Force and AE signal (E = 6.3 J)

It can be seen from Figs. 17 and 18 that when the impact energy equals 0.33 J, the force curve is smooth before reaching the maximum value, and after reaching the maximum value, the contact force is slowly decreased. However, when the impact energy equals 6.34 J, the force curve has a sudden drop before reaching the maximum value, and then the force rises with oscillation before reaching the maximum due to new delamination and delamination expansion. Ultrasonic non-destructive checking after impact showed that the laminate did not delaminate at the impact energy of 0.33 J, while the laminate was delaminated when the impact energy equals 6.34 J.

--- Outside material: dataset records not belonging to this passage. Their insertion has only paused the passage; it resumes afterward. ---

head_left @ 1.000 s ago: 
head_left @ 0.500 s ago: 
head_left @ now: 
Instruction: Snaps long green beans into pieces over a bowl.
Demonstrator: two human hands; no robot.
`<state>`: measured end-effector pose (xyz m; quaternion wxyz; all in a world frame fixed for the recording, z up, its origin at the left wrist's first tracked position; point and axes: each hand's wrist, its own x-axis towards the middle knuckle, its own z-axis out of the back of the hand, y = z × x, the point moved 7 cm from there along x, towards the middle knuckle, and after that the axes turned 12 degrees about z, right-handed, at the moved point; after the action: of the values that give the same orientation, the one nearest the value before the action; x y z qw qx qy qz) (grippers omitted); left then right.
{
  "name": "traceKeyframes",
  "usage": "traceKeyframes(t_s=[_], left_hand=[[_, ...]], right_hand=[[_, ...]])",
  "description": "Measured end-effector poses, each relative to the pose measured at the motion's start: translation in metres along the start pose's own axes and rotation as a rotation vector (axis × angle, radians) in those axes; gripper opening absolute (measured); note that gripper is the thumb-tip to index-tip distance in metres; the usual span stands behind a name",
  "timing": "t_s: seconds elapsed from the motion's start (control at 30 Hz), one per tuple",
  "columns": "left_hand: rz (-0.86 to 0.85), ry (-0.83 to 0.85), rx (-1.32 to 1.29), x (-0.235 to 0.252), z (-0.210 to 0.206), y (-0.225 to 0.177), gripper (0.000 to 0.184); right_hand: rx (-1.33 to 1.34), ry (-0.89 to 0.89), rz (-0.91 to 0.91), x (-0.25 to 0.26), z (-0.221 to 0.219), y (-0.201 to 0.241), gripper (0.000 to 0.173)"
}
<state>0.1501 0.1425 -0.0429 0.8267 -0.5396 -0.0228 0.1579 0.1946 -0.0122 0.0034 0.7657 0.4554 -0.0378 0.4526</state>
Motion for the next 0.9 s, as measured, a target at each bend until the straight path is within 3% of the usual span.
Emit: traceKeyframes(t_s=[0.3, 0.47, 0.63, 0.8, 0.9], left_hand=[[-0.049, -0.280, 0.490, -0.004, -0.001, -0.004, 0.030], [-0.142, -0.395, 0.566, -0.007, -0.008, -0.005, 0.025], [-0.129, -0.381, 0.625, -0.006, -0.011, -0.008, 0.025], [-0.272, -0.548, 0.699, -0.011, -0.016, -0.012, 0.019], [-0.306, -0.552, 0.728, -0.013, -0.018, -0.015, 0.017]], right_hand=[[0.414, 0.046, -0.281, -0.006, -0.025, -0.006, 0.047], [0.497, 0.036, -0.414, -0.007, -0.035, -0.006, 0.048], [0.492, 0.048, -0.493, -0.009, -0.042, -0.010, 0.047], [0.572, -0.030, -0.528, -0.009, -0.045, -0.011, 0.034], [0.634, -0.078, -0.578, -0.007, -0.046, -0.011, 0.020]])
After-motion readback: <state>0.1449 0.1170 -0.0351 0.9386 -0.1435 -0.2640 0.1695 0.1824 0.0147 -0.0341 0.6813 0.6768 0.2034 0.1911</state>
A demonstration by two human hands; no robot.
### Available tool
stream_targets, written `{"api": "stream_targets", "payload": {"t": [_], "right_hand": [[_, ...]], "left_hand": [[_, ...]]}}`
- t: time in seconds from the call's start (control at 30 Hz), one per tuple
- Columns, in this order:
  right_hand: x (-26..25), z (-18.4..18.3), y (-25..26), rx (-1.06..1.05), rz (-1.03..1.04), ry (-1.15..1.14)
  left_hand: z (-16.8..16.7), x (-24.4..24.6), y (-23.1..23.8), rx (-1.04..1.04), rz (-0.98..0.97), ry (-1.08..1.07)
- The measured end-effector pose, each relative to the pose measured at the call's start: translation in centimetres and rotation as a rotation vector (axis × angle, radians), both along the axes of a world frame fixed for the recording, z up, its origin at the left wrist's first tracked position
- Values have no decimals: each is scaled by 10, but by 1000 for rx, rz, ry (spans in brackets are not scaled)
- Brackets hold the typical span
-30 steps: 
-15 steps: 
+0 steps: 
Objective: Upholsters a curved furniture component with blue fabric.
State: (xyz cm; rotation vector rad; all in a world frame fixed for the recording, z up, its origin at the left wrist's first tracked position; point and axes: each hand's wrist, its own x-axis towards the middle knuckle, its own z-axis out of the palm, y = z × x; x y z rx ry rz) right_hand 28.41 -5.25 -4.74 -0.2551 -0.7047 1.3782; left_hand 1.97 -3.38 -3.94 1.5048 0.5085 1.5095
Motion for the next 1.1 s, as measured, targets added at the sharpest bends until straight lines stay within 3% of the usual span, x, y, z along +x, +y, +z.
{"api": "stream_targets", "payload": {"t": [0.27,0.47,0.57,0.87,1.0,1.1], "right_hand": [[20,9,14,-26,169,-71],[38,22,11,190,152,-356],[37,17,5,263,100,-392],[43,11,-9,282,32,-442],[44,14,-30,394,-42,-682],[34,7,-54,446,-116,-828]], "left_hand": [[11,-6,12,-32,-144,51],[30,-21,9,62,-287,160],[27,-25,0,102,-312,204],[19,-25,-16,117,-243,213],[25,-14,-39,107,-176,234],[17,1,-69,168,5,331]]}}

By observing the relationship between the AE signal and the force in Figs. 17 and 18, it can be found that when the impact energy equals 0.33 J, the plate didn’t delaminate, and at the same time, it can be seen that the frequency of AE signal does not change suddenly and the IMFs decomposed by EMD has no abnormal point, as shown in Fig. 19. As the impact energy increase to 6.34 J, when the contact force reaches 1000 N, a sudden drop occurs and the delamination begins. It is obvious that more high-frequency components appear in the AE signal, as shown in Fig. 18. The frequency of the IMF1 is higher when the impact energy is large. However, as can be seen from Fig. 20, when the force suddenly drops, the characteristics of the high-frequency signal of the AE signal are not obvious. A series of high-frequency AE signal appears when the plates delaminate, and the starting moment represents the moment when damage occurs, but this moment is not obvious. Furthermore, the period of small-mass impact is short, so it’s not precise to judge the specific moment and the critical load of delamination. Moreover, when the impact velocity is higher, the impact period is even shorter.

Fig. 19

First IMF (E = 0.33 J)

Fig. 20

First IMF (E = 6.3 J)

The Fourier transform of the IMF1 is shown in Fig. 21. When the impact energy equals 0.33 J, as shown in Fig. 21a, the maximum amplitude is obtained at a frequency of 500 kHz, which is the high-frequent brittle failure signal generated by the broken of the matrix and signal noise. And other frequency segments have smaller amplitudes. While as shown in Fig. 21b, it can be found that the signal with the largest amplitude appears in the frequency range of 450 kHz when the impact energy equals 6.3 J, mainly due to the delamination and friction between the fibers.

Fig. 21

Frequency domain of IMF1

4 Conclusion

The drop-weight impact and the small-mass impact were carried on the laminate. The impact force was directly measured with the drop-weight machine and the “mouse-trap” hammer, and the AE signal emitted during the impact was measured by the AE sensor. By comparing force signals and acoustic signals we can find that:

1. (1)

   By measuring the contact force, we can find that the contact force will suddenly drop when the contact force reaches the delamination threshold force, in both large mass impact and small-mass impact.

2. (2)

   By comparing the contact force and the AE signal, it can be found that when the plate delaminates, the frequency of the AE signal suddenly increases, and IMFs decomposed by the EMD has an obvious abnormal point. So the AE signal can be chosen as a real-time reference for health monitoring.

3. (3)

   In the drop-weight impact test, if there is no abnormal point other than one which is generated when the hammer touches the specimen, the plate didn’t delaminate. If the impact energy is high enough, simultaneously, there is another abnormal signal in other order IMFs beside IMF1, which can be regarded as a character of composite material damage.

4. (4)

   In the small-mass impact test, since the impact time is short, the real-time health monitoring in the time domain is not precise. But the decomposed IMF1 can be analyzed in frequency domain. If the amplitude of the low-mid frequency signal is high, it can be judged that the composite material is delaminated.